WORK TASK:
Starting at the top of the entries, restate word for word each line up to and including the one with "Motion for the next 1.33".

Data entries:
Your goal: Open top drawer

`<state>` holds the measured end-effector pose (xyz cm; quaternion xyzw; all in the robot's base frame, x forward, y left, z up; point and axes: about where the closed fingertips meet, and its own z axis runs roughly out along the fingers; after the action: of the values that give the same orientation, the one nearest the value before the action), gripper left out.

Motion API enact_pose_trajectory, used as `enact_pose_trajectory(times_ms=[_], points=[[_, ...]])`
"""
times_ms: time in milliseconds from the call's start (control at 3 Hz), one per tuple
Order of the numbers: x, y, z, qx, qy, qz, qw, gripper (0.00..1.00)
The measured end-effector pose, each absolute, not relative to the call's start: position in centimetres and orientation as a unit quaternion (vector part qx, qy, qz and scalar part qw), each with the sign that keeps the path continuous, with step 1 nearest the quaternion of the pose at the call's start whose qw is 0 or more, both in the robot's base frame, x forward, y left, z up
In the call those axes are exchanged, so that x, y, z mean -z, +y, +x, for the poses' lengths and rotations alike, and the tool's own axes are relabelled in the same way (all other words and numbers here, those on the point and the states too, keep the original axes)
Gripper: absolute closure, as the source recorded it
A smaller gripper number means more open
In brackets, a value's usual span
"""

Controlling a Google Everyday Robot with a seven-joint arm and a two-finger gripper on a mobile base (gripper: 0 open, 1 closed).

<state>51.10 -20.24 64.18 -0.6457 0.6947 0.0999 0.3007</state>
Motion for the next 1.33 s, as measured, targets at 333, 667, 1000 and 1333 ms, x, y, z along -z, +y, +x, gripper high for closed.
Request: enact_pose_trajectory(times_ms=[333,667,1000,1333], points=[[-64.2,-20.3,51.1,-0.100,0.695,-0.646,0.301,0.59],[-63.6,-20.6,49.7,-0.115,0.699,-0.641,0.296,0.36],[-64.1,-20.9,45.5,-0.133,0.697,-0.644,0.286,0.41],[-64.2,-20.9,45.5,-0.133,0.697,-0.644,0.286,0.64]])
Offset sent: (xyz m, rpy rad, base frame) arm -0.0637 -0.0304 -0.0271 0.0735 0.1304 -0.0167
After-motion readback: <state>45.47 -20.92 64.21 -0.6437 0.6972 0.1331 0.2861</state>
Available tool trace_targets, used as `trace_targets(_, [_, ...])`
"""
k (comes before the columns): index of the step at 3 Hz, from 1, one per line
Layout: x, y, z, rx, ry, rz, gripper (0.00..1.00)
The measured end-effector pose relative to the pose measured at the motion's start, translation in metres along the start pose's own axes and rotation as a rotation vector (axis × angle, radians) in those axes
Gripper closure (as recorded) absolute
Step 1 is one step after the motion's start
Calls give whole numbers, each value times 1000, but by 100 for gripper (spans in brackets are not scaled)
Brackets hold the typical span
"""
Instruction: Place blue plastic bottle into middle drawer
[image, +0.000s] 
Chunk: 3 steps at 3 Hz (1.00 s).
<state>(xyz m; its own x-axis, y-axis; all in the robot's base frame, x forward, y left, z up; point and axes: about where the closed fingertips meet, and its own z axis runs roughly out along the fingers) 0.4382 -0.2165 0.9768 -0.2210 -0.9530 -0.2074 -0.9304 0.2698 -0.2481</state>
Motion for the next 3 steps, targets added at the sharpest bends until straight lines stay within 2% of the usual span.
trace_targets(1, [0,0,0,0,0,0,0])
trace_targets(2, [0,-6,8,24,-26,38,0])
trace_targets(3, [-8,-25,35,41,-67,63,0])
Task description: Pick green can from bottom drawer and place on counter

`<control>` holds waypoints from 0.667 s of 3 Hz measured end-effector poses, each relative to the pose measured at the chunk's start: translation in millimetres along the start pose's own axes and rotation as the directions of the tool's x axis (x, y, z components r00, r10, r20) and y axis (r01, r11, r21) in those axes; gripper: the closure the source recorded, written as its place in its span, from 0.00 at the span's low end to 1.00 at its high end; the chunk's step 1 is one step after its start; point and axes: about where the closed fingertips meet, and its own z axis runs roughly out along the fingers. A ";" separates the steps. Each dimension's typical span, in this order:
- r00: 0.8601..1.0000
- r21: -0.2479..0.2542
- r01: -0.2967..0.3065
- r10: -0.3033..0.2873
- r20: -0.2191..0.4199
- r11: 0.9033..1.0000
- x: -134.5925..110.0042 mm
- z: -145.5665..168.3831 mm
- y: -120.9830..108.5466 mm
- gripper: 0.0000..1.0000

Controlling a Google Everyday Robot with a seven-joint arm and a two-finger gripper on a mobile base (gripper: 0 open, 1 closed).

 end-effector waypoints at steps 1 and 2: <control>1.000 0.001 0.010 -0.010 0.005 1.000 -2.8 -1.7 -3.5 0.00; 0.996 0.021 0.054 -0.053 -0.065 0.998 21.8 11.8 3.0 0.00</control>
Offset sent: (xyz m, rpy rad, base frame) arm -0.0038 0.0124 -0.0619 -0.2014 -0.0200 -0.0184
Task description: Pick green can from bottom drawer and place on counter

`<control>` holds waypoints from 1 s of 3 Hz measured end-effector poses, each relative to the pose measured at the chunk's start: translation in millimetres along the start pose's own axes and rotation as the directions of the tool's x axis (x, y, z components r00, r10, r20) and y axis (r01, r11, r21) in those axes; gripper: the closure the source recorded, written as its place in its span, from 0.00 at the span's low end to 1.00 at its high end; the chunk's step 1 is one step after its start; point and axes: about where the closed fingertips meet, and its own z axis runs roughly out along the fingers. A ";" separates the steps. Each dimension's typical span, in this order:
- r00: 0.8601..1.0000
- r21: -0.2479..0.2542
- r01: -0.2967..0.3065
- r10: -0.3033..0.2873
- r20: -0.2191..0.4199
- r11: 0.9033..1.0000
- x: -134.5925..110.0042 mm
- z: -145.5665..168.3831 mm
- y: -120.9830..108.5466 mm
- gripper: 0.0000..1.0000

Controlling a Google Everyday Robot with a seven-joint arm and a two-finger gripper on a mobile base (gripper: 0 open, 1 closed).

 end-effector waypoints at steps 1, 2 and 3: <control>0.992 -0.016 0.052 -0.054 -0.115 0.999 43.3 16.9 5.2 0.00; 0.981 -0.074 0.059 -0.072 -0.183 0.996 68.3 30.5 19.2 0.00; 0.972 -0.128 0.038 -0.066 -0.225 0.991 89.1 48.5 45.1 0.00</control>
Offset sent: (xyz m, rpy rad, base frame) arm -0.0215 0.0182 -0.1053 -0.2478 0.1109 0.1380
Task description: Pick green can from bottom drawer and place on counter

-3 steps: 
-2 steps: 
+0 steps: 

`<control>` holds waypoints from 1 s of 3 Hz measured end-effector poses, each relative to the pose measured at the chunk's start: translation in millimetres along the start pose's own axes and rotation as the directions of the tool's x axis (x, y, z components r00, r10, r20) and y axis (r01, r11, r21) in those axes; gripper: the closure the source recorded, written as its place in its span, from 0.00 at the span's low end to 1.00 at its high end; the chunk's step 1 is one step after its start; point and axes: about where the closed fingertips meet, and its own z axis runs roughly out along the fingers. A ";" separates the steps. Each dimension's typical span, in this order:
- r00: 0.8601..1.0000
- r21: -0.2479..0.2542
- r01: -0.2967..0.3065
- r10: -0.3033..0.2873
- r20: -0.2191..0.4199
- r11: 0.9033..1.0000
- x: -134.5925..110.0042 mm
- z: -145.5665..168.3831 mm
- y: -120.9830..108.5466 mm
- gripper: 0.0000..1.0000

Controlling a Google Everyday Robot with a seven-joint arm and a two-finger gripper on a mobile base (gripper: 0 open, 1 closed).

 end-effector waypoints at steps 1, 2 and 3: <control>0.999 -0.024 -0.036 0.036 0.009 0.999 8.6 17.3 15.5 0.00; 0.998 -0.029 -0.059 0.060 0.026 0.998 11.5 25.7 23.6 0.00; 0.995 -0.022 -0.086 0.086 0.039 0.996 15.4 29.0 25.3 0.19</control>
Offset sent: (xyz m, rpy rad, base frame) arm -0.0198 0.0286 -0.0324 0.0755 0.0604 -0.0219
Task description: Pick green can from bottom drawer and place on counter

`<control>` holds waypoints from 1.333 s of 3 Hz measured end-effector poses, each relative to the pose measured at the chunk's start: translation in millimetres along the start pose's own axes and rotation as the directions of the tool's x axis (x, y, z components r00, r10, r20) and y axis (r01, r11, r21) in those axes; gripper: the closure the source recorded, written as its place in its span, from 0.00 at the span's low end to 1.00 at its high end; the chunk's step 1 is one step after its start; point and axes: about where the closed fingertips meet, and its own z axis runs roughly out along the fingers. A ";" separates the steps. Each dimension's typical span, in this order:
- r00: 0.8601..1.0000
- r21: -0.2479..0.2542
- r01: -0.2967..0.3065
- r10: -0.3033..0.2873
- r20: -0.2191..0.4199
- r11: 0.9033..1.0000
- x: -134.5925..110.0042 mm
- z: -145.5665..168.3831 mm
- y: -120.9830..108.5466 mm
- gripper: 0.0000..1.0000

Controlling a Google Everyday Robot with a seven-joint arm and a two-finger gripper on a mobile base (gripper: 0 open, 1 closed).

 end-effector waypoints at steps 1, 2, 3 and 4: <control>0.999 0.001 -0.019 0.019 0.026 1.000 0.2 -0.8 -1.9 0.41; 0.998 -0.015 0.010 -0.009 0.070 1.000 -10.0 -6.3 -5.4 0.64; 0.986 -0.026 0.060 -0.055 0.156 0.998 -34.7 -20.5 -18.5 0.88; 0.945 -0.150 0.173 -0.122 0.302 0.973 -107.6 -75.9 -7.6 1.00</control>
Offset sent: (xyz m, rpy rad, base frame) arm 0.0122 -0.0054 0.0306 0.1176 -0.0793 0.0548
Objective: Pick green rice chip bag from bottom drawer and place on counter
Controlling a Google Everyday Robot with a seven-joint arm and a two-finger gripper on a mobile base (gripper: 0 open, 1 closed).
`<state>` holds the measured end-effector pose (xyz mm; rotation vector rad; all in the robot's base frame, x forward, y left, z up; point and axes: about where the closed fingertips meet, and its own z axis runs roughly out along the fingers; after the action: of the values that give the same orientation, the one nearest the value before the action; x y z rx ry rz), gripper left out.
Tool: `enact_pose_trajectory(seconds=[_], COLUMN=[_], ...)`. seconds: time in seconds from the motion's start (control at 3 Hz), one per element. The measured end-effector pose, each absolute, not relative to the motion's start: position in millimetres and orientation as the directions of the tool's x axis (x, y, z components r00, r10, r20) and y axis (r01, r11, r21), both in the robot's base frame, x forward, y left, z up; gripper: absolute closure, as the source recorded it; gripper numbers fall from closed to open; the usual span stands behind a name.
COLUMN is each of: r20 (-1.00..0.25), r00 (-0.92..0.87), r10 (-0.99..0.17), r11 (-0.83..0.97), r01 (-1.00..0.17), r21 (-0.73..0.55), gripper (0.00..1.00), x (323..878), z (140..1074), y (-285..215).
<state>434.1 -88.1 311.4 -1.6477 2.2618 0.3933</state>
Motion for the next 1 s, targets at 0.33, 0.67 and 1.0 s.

SOLUTION TO THE PROBLEM:
Your goal: Open top drawer

`<state>` holds the measured end-effector pose (xyz cm; quaternion xyzw; all in the robot's base frame, x forward, y left, z up; point and axes: about where the closed fingertips meet, and its own z axis runs roughly out along the fingers; after the action: of the values that give the same orientation, the one nearest the value before the action), gripper left out.

Motion API enact_pose_trajectory, used as `enact_pose_trajectory(times_ms=[_], points=[[_, ...]])`
"""
times_ms: time in milliseconds from the call's start (control at 3 Hz), one per tuple
Order of the numbers: x, y, z, qx, qy, qz, qw, gripper (0.00..1.00)
The measured end-effector pose, each absolute, not relative to the call's start: position in centimetres and orientation as a unit quaternion (vector part qx, qy, qz and scalar part qw), each with the sign that keeps the path continuous, with step 1 nearest the quaternion of the pose at the call's start whose qw is 0 or more, both in the robot's base frame, x forward, y left, z up
In the call those axes are exchanged, so that x, y, z mean -z, +y, +x, for the poses' lengths and rotations alike, and the tool's own axes are relabelled in the same way (all other words and numbers here, those on the point and the states too, keep the original axes)
Gripper: absolute closure, as the source recorded it
A smaller gripper number means more open
In brackets, a value's usual span
"""

Controlling a Google Everyday Robot with a seven-joint arm and a two-finger gripper on a mobile base (gripper: 0 open, 1 closed).

<state>51.10 -20.24 64.18 -0.6457 0.6947 0.0999 0.3007</state>
Motion for the next 1.33 s, as measured, targets at 333, 667, 1000 and 1333 ms, x, y, z along -z, +y, +x, gripper high for closed.

Here the work on this exercise is complete.